INSTRUCTIONS FOR THE TASK
Your reply should consist solely of the lines from the start of the material below through the line containing "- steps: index", reproduced exactly.

DATA BELOW
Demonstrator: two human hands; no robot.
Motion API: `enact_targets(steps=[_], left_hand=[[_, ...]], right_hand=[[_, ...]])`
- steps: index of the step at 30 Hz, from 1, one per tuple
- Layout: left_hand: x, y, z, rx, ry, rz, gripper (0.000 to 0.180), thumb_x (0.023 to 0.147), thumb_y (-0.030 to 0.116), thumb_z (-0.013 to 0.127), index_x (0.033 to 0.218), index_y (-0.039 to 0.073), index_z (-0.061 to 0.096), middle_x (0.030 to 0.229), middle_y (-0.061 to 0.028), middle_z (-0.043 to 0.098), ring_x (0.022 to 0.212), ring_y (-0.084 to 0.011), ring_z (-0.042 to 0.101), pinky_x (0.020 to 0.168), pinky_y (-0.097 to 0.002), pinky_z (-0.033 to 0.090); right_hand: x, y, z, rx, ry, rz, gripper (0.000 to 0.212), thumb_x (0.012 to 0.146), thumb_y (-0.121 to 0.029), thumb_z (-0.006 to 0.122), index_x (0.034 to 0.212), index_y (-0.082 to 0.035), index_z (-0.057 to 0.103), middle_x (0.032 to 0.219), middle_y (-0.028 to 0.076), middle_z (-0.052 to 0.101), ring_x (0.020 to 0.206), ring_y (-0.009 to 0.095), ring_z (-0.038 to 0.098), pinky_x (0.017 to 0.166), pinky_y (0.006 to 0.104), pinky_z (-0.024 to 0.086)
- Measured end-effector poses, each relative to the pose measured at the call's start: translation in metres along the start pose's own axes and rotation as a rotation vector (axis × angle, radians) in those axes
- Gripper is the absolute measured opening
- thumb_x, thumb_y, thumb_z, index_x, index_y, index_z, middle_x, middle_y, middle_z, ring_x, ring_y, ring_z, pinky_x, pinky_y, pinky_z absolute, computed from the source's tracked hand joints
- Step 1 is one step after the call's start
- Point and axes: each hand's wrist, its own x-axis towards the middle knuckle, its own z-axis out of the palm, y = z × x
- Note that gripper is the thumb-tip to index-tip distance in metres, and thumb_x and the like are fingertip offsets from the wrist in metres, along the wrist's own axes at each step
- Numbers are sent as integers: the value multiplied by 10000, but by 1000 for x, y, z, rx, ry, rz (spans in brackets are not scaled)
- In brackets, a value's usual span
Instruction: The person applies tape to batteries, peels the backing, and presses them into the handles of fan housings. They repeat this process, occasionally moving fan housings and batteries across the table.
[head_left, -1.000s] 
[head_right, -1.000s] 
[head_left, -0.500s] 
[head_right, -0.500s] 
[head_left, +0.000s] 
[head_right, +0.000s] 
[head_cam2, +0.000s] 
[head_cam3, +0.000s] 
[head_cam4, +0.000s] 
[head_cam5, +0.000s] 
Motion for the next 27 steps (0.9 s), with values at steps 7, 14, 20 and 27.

WRITTEN SOLUTION
Demonstrator: two human hands; no robot.
Motion API: `enact_targets(steps=[_], left_hand=[[_, ...]], right_hand=[[_, ...]])`
- steps: index of the step at 30 Hz, from 1, one per tuple

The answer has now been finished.